Experimental Procedures
Plasmids
Plasmids used in this study are described in Supplementary Table SI, and primers used in their construction are listed in Supplementary Table SII. All cloned PCR products and all genes subjected to mutagenesis (QuikChange kit, Stratagene) were sequenced to confirm that no undesired mutations were present.
Co-transformation
Plasmids bearing different antibiotic-resistance genes were co-transformed into E. coli strain BL21(DE3) (Novagen) as described previously (15).
Induction of gene expression
Escherichia coli BL21(DE3) can be induced to synthesize T7 RNAP by addition of isopropyl β-d-thiogalactopyranoside (IPTG). This strain, bearing plasmids with genes fused to the T7 RNAP promoter, was grown in Luria–Bertani medium containing 50 µg/ml kanamycin sulphate and/or 50 µg/ml ampicillin overnight at 37°C with shaking.

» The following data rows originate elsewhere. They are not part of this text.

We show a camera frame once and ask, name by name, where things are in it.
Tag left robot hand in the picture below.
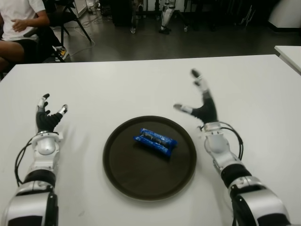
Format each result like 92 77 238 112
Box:
35 93 69 134

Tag white display board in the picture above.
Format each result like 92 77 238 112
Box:
76 0 88 18

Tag person in black trousers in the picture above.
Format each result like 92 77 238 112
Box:
37 24 70 63

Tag seated person white shirt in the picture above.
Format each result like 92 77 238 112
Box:
0 0 51 71

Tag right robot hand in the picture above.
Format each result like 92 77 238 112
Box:
173 68 220 125

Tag black right elbow cable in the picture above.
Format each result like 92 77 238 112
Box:
227 187 237 224

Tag white floor cable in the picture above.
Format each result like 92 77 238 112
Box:
63 14 111 59

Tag black cabinet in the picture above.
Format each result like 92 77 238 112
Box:
110 0 136 26

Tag black office chair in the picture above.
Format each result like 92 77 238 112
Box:
23 25 65 63

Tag white curved panel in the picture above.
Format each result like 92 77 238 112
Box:
268 0 301 31

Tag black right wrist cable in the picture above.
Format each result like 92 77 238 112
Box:
221 121 245 161

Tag blue Oreo cookie pack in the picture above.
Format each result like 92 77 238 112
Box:
133 128 178 161

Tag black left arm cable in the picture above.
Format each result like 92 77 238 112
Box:
14 140 34 188

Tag black wheeled stand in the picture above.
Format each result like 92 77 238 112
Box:
129 0 190 34

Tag black folding chair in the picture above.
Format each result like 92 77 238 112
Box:
44 0 92 51

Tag white humanoid robot legs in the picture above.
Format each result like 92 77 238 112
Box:
158 0 176 34

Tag white side table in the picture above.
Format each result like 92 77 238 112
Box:
274 45 301 76

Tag round dark brown tray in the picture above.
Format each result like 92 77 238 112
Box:
102 115 197 202

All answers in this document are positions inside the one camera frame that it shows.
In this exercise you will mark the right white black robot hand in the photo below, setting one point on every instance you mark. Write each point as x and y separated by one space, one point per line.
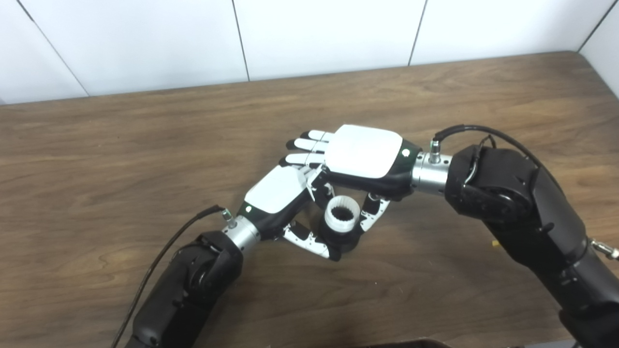
362 152

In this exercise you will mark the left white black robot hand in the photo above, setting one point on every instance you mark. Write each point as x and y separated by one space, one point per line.
275 191

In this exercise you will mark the round black plastic part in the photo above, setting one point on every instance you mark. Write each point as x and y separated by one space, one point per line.
346 240

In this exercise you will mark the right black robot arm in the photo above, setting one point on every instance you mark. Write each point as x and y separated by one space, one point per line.
537 208

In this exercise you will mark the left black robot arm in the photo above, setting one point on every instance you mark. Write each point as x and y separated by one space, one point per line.
188 290

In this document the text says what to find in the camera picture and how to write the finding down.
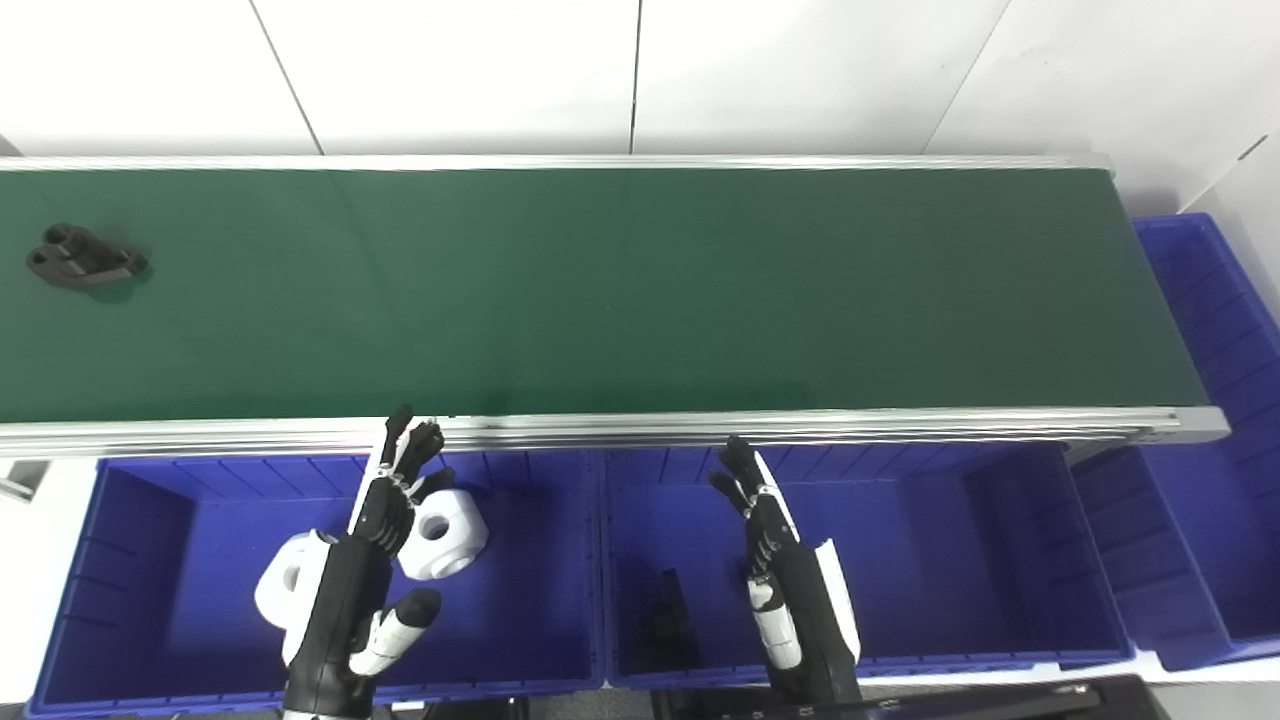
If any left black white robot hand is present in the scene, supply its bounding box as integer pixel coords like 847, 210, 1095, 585
283, 404, 457, 715

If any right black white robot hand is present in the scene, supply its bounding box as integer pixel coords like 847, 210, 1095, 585
709, 435, 863, 703

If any black flange part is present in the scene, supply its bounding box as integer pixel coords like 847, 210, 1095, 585
26, 222, 150, 292

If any blue bin with black parts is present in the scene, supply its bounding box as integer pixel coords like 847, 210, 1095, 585
600, 444, 1137, 692

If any black rectangular part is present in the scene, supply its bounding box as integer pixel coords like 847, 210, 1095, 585
639, 567, 702, 674

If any blue bin with white parts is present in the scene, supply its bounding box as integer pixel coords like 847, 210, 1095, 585
24, 450, 607, 719

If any green conveyor belt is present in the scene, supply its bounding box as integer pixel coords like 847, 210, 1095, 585
0, 153, 1231, 501
0, 167, 1212, 424

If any empty blue bin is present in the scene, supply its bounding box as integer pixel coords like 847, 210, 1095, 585
1073, 212, 1280, 673

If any white block with hole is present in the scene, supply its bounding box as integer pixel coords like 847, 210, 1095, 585
397, 486, 491, 582
254, 529, 339, 633

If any black robot torso cover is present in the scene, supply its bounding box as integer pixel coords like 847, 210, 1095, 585
650, 675, 1173, 720

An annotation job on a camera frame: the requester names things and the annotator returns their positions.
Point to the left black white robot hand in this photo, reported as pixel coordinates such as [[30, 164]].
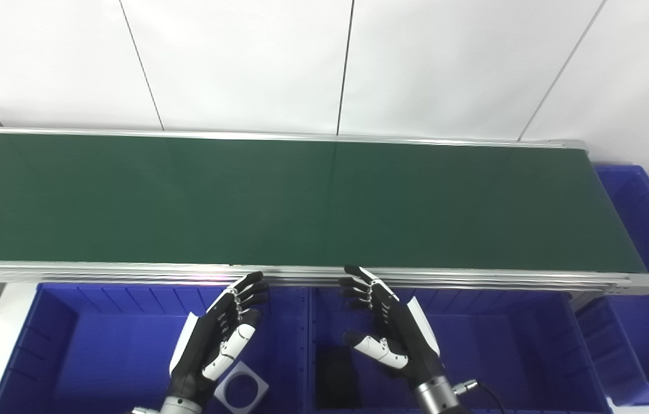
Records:
[[209, 339]]

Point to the white square part round hole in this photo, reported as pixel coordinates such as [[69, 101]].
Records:
[[256, 397]]

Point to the green conveyor belt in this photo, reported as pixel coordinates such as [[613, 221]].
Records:
[[301, 201]]

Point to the black block part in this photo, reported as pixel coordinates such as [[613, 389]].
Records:
[[336, 379]]

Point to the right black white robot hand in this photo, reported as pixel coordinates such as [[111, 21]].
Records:
[[402, 333]]

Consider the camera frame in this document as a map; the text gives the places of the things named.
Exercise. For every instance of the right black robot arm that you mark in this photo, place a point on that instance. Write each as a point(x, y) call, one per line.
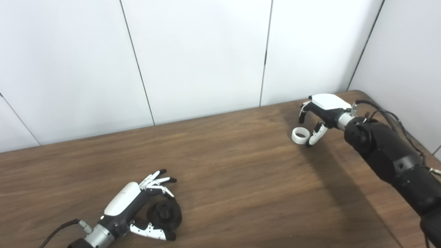
point(396, 158)

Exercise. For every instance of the round black part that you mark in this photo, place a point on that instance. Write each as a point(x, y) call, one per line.
point(170, 215)

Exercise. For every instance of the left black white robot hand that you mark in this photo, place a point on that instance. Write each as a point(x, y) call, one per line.
point(122, 201)

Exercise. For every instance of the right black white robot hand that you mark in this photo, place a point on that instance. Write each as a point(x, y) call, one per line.
point(329, 103)

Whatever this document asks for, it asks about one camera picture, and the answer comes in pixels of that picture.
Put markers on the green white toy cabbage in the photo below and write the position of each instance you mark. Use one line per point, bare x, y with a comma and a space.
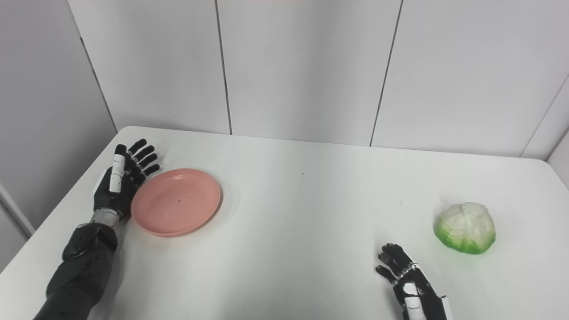
466, 227

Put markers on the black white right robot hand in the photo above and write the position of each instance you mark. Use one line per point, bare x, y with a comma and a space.
413, 293

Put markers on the pink round plate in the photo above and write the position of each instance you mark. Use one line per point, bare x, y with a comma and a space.
175, 202

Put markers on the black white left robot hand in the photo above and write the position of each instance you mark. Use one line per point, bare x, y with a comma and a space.
115, 186

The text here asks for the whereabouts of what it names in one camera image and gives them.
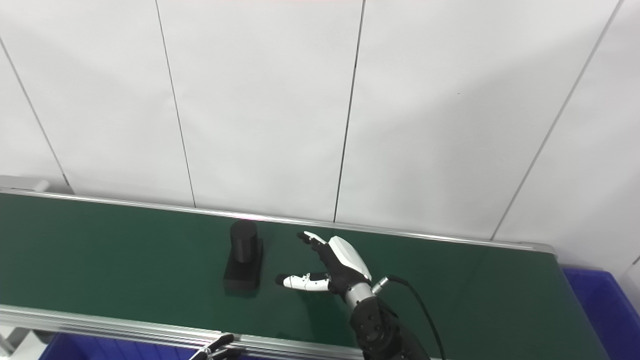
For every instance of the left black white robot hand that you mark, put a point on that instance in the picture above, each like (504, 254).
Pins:
(215, 352)

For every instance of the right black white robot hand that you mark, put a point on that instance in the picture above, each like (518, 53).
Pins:
(342, 265)

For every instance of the black cylinder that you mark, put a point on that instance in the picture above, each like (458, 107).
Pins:
(243, 260)

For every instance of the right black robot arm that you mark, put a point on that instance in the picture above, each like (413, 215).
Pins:
(380, 330)

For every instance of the blue plastic bin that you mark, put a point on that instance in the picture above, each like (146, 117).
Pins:
(610, 310)
(100, 349)

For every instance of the green conveyor belt with aluminium frame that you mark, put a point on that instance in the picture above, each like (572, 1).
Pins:
(125, 260)

A 50 µl of culture was transferred to 5 ml of fresh Luria–Bertani medium with antibiotics, and incubation was continued at 37°C with shaking at 140 r.p.m. until the culture reached 0.5 of OD660. To induce gene expression, IPTG (0.5 mM) was added, and incubation with shaking was continued for 2 h since cleavage was shown previously to reach a maximum at this time (15).
Western blot analysis
Escherichia coli cells from cultures (1 ml) induced as described above were collected by centrifugation (12,000g). Samples were prepared by resuspending cells in 100 µl of sample buffer [50 mM Tris–HCl, pH 6.8, 2% SDS, 10% (v/v) glycerol and 0.015% bromphenol blue] and boiling for 3 min. Samples were separated on SDS–12% polyacrylamide gels with Tris–Tricine electrode buffer (0.1 M Tris, 0.1 M Tricine and 0.1% SDS) and electroblotted to Immobilon-P membranes (Millipore). Membranes were incubated in TBS [20 mM Tris–HCl (pH 7.5), 0.5 M NaCl] with 5% non-fat dry milk for 1 h at room temperature with shaking to block non-specific antibody binding and then incubated overnight at room temperature with shaking in monoclonal antibody against σE (a gift from W. Haldenwang) at 1 : 1,000 dilution into TBS with 2% non-fat dry milk to detect pro-σE and σE. Horseradish peroxidase-conjugated goat anti-mouse IgG (Promega) were used at 1 : 1,000 dilution for 1 h at room temperature with shaking serving as the secondary antibodies. Horseradish peroxidase-conjugated antibodies to FLAG (Sigma) were used at 1 : 5,000 dilution for 1 h at room temperature with shaking to detect SpoIIR-F2 and SpoIIGA-GFP-F2. Chemiluminescent detection was performed according to the manufacturer's instructions (ECL kit; Amersham). Signals were captured using a charge-coupled-device camera (ATTO CoolSaver AE-6955; ATTO Corporation, Tokyo, Japan).
Results and discussion
Importance of conserved, charged residues close to the cleavage site in Pro-σE
An alignment of B. subtilis Pro-σE and its orthologs revealed that the pro-sequence is not as conserved as the downstream sigma factor domain (Supplementary Fig. S1). However, E25 in the pro-sequence of B. subtilis Pro-σE appears to be conserved in Bacilli and some other species, although not in Clostridia. Likewise, D24 and K22 in the pro-sequence of B. subtilis Pro-σE appear to be highly conserved in Bacilli. In the HIV-1 protease, it is proposed that the opening of flaps exposes the electronegative active site, then, a neutral or positively charged substrate could potentially be guided into a conformation optimal for binding (21). We reasoned that one or more of the conserved, charged residues in pro-sequence of Pro-σE might interact electrostatically with a residue of opposite charge in SpoIIGA to help position the substrate for cleavage. To test this hypothesis, we engineered substitutions in B. subtilis Pro-σE and in SpoIIGA-GFP-F2, and we co-expressed mutant forms of these proteins together with SpoIIR-F2 in E. coli as described previously (15). Expression of SpoIIR-F2 from pID50 and its derivatives was normal (Supplementary Fig. S2). As noted previously (15), pID50 expresses Pro-σE with its methionine at residue 17 changed to isoleucine (M17I) to avoid initiation of translation at this position, which would interfere with the analysis of cleavage by SpoIIGA-GFP-F2 (expressed from pID48) because the species produced from the alternative start codon co-migrates with σE. Also, the Pro-σE is C-terminally tagged with 6-histidine residues (H6). Neither the H6 tag nor the M17I substitution impairs cleavage (15), and we refer to pro-σE(M17I)-H6 as the wild-type substrate here.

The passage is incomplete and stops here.